Recorded data:
[Start of Attachment]

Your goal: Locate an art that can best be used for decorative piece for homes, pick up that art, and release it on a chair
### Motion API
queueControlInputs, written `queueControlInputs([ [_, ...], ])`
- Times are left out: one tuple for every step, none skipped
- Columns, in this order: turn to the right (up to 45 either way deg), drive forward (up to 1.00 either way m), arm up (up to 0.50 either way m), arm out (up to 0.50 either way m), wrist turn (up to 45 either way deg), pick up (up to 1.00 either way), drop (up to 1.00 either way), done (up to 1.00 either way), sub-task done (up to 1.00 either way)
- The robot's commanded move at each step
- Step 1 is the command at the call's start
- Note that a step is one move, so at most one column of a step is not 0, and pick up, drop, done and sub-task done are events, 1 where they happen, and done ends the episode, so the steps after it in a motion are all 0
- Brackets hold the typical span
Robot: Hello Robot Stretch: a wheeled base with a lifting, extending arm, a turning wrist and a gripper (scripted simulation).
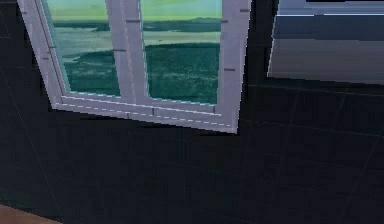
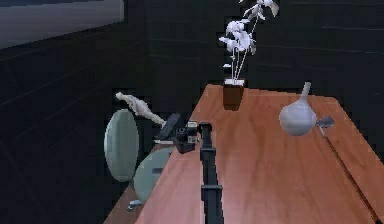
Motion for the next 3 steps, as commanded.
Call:
queueControlInputs([
  [0.0, 0.00, 0.28, 0.00, 0.0, 0.00, 0.00, 0.00, 0.00],
  [0.0, 0.00, 0.00, 0.00, -45.0, 0.00, 0.00, 0.00, 0.00],
  [0.0, 0.00, 0.00, 0.00, -45.0, 0.00, 0.00, 0.00, 0.00],
])
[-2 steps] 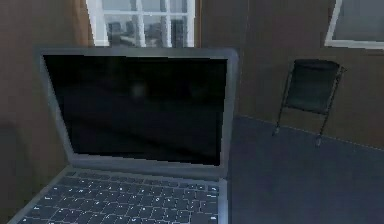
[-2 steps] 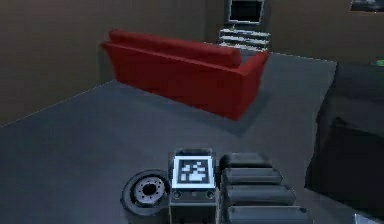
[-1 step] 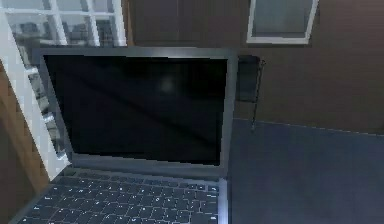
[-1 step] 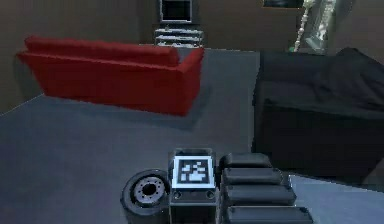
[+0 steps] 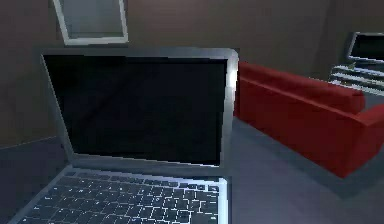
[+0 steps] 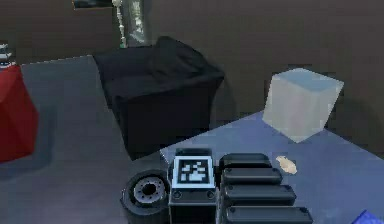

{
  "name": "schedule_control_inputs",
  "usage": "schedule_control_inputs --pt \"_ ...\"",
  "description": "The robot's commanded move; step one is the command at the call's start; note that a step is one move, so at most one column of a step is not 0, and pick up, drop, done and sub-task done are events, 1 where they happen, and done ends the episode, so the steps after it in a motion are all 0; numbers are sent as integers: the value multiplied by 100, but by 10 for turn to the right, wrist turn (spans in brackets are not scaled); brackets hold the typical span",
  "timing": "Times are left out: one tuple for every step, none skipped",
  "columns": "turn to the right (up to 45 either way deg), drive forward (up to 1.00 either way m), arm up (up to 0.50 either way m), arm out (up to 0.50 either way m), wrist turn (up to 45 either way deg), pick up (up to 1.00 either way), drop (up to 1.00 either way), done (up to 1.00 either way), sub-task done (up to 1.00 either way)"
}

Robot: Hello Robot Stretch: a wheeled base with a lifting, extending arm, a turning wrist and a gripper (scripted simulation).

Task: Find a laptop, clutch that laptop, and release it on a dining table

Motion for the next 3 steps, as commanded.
schedule_control_inputs --pt "450 0 0 0 0 0 0 0 0" --pt "120 0 0 0 0 0 0 0 0" --pt "0 25 0 0 0 0 0 0 0"
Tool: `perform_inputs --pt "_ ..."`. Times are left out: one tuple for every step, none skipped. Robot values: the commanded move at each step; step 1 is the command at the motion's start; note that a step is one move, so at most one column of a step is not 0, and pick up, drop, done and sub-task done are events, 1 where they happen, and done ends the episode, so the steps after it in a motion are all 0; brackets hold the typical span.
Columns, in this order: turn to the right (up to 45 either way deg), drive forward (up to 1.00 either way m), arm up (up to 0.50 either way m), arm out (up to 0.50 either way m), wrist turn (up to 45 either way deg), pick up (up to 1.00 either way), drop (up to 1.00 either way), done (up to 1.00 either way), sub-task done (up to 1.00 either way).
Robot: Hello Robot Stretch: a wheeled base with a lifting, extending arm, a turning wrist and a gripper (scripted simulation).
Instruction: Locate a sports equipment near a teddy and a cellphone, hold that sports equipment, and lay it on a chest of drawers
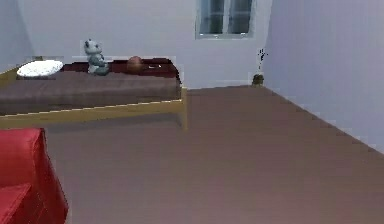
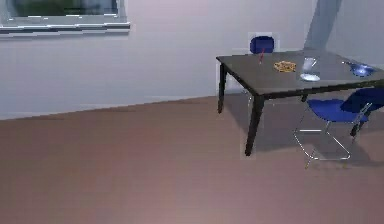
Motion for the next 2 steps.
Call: perform_inputs --pt "-12.0 0.00 0.00 0.00 0.0 0.00 0.00 0.00 0.00" --pt "0.0 1.00 0.00 0.00 0.0 0.00 0.00 0.00 0.00"
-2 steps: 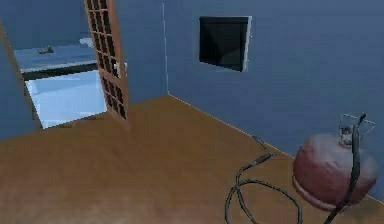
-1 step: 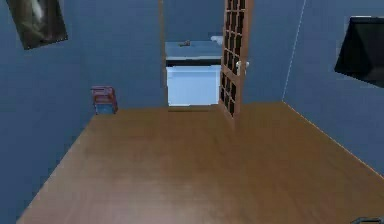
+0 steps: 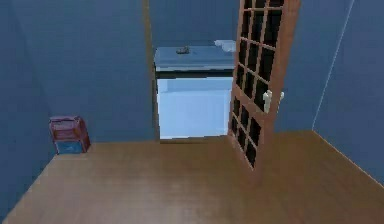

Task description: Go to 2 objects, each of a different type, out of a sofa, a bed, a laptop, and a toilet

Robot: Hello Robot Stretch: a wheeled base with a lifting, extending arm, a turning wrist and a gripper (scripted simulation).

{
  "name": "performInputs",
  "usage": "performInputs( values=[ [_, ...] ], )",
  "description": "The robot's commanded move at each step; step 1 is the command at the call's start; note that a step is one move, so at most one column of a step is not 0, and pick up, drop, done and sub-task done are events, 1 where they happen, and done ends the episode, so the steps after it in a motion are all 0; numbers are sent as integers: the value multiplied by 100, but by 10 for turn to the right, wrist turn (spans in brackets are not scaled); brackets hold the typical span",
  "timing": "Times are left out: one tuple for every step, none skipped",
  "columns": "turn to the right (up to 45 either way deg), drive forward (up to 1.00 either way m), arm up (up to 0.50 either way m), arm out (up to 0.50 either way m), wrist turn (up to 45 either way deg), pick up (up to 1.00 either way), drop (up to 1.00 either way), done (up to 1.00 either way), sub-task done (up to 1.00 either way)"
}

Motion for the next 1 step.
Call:
performInputs(
  values=[
    [0, 100, 0, 0, 0, 0, 0, 0, 0]
  ],
)
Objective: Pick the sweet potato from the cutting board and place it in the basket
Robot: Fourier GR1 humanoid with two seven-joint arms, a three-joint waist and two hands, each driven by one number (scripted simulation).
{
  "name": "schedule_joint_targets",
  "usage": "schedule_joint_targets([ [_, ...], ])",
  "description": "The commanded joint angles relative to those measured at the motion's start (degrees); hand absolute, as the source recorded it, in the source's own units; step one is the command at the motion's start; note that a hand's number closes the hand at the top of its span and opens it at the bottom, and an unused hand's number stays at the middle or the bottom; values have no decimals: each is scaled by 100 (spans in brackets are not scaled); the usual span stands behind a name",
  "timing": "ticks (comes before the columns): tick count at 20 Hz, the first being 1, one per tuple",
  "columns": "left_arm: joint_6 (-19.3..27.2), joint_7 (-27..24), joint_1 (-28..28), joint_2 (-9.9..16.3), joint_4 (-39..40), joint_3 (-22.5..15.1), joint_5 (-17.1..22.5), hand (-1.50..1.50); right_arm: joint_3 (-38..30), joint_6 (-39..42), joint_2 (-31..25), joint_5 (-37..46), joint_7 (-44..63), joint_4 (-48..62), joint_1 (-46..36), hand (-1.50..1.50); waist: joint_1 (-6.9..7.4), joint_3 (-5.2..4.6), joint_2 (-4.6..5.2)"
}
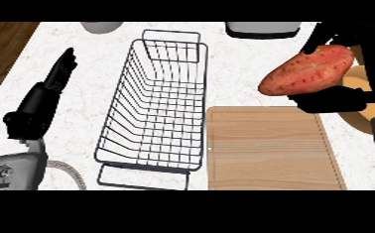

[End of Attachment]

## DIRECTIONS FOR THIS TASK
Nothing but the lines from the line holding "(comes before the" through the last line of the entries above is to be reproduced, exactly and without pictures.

## EXPECTED ANSWER
  "timing": "ticks (comes before the columns): tick count at 20 Hz, the first being 1, one per tuple",
  "columns": "left_arm: joint_6 (-19.3..27.2), joint_7 (-27..24), joint_1 (-28..28), joint_2 (-9.9..16.3), joint_4 (-39..40), joint_3 (-22.5..15.1), joint_5 (-17.1..22.5), hand (-1.50..1.50); right_arm: joint_3 (-38..30), joint_6 (-39..42), joint_2 (-31..25), joint_5 (-37..46), joint_7 (-44..63), joint_4 (-48..62), joint_1 (-46..36), hand (-1.50..1.50); waist: joint_1 (-6.9..7.4), joint_3 (-5.2..4.6), joint_2 (-4.6..5.2)"
}

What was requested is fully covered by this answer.